In this post we’ll show you a surprising way to improve your people skills, while also learning something about yourself.

Suppose you could ask a ‘magic mirror on the wall, who is the fairest one of all?’

And what if you were told the truth, and you could use it to improve your self-image and become more adequate in your relations with other people?

You could, that is: if you accept Carl Jung’s[1] proposition. He proposes that when you look at what someone else’s attitude means to you, this usually reveals what you secretly think about your own attitude.

It is confrontational, but it may also be insightful to look into this mirror that other people can be for you. It teaches you something valuable about yourself, and helps you to add value to others.

How does this help you develop your people skills?

When you look into the ‘mirror’ of other people you like or approve of, there’s nothing to see that needs developing.
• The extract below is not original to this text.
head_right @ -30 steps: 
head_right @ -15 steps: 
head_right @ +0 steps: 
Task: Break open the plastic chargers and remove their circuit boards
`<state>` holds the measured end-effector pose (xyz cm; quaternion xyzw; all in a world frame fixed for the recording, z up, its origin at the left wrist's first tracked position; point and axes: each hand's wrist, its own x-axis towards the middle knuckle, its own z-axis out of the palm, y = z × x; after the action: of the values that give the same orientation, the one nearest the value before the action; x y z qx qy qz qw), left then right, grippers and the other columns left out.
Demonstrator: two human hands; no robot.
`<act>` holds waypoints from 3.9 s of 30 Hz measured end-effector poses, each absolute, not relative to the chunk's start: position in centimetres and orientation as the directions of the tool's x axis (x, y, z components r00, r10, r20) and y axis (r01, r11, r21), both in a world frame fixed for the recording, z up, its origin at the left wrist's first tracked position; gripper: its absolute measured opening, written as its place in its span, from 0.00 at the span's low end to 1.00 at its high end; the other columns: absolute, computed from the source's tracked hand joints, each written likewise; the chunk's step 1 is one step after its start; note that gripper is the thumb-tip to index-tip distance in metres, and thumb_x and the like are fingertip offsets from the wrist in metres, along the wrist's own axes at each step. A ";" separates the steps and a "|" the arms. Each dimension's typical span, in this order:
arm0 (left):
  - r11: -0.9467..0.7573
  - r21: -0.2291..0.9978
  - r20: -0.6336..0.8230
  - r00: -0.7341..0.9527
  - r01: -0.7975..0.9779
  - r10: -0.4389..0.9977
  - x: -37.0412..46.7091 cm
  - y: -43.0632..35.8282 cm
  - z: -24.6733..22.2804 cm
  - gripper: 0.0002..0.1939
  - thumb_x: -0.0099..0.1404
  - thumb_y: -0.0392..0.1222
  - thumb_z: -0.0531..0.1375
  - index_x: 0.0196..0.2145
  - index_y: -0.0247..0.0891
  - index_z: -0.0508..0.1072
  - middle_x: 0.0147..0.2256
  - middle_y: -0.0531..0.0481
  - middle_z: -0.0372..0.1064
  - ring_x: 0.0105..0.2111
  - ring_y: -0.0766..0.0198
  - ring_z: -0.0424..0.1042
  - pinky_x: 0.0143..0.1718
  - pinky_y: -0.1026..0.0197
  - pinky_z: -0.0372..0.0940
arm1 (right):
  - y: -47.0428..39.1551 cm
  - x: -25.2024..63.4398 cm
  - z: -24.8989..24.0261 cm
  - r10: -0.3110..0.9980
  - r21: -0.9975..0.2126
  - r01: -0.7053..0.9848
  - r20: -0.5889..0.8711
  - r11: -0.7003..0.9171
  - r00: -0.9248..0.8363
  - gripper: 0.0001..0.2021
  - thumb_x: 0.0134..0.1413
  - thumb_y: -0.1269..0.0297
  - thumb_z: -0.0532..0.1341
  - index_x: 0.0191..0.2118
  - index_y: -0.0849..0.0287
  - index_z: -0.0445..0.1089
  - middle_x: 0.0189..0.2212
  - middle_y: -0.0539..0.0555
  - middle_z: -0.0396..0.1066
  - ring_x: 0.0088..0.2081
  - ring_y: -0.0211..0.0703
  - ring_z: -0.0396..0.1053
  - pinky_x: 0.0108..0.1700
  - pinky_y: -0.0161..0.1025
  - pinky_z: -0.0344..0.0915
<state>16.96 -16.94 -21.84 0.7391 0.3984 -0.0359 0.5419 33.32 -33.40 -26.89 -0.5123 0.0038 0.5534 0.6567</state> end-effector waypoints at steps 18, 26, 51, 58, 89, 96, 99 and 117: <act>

Usually, your people skills work just fine when you deal with people you like, or whose attitude you approve of.

It’s usually more difficult and you need to pay attention to your people skills only when people have an attitude you don’t like or don’t approve of.

That’s exactly the moment you can use these people as a mirror. This enables you to ‘magically’ learn something about yourself, and also improve your skills in working with people with an attitude you don’t like. How?

We propose that you use Carl Jung’s idea to see what this says about yourself, turn this around, and give to other people what you need from them.

Let’s see how this would work in practice

Let’s say you experience some negativity in your dealings with other people. Their attitude may hurt you, annoy you or even make you angry. Perhaps there is even a valid reason to feel this way.

It’s fair to assume the major thing about these peoples’ attitude is that they don’t do something you think they should do. You miss something, something that would be the most natural thing for you to do in these circumstances.

Now a flattering magic mirror would tell you that it’s all due to the other persons’ character faults. Not yours, you are of course ‘the fairest one of all.’ It’s the other person whose attitude needs to change!

This doesn’t help us to explore our own involvement in the situation and take responsibility for adaptation and amelioration.

What you need is a magic mirror that tells you the truth, but also helps you to see a way to change that inspires you, fits in with who you are, and shows you a way to easy application. How would this work?

What is your response?

You look into the ‘mirror’ of the other person’s attitude. You notice you miss something. What should your response be? Tell the other person to change? That is of course what we are often tempted to do. But is that effective? Usually not, you have to admit.

An effective response has to be based on a straightforward recognition of the way the world actually is, and not on how you need the world to be. This should be at the core of your response.

People are the way they are, and they usually don’t change because you ask them to. But what would happen if you saw these people as a mirror of your own attitude? Then the following could happen.

Add yourself what you miss in other people’s attitude

What you miss in the attitude of others, Jung proposes, you didn’t add.

So what do you experience as a downside while dealing with other people? The answer will expose what you could and perhaps even should reconsider about your own attitude, approach, and actions towards other people.

Remember that in this blog we operate from the viewpoint that other people function as our mirror. In this regard, what you would like other people to do to you, could point you to what you could easily give to other people.

Let’s say you are a friendly person, who likes others to be friendly as well. When others aren’t friendly, our suggestion would be to respond in a friendly manner, with the care and consideration you think of as showing friendliness.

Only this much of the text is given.